_What this task involves_
The listing that follows must be retyped in full, exactly.

_Source material_
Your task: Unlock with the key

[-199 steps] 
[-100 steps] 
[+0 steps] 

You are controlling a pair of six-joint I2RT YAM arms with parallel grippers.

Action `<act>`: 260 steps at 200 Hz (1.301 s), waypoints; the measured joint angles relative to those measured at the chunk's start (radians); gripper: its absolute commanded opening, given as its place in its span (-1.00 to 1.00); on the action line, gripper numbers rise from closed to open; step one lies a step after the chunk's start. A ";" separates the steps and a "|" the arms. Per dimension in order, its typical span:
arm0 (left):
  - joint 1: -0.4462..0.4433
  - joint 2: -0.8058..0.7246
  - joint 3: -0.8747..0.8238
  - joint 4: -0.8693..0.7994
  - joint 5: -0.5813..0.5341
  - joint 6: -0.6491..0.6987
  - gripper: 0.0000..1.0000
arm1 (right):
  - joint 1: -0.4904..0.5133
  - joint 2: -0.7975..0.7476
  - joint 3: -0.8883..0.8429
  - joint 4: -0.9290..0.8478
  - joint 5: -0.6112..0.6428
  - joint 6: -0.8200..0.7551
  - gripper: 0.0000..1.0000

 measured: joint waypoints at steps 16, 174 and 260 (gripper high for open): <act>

_Exercise answer_
Your task: Unlock with the key

[-199 steps] 
[-100 steps] 
[+0 steps] 

You are controlling a pair of six-joint I2RT YAM arms with parallel grippers.

Action `<act>`: 260 steps at 200 Hz (1.301 s), waypoints; the measured joint angles relative to those measured at the chunk's start (radians); gripper: its absolute commanded opening, given as its place in its span (-1.00 to 1.00); on the action line, gripper numbers rise from closed to open; step one lies a step after the chunk's start. A ";" separates the steps and a "|" the arms. Per dimension in order, its typical span:
arm0 (left):
  - joint 1: -0.4462..0.4433
  - joint 2: -0.8058..0.7246
  - joint 3: -0.8747..0.8238
  - joint 4: -0.8693..0.7994
  - joint 5: -0.5813..0.5341
  - joint 6: -0.6491..0.6987
  - gripper: 0.0000..1.0000
arm1 (right):
  - joint 1: -0.4904..0.5133
  - joint 2: -0.7975..0.7476
  - joint 3: -0.8883..0.8429
  - joint 4: -0.9290..0.8478
  - joint 5: -0.6112..0.6428
  - joint 6: -0.8200..0.7551
  - gripper: 0.0000..1.0000

 measured: joint waypoints at steps 16, 174 and 260 (gripper high for open): <act>

That is the complete answer to the exercise.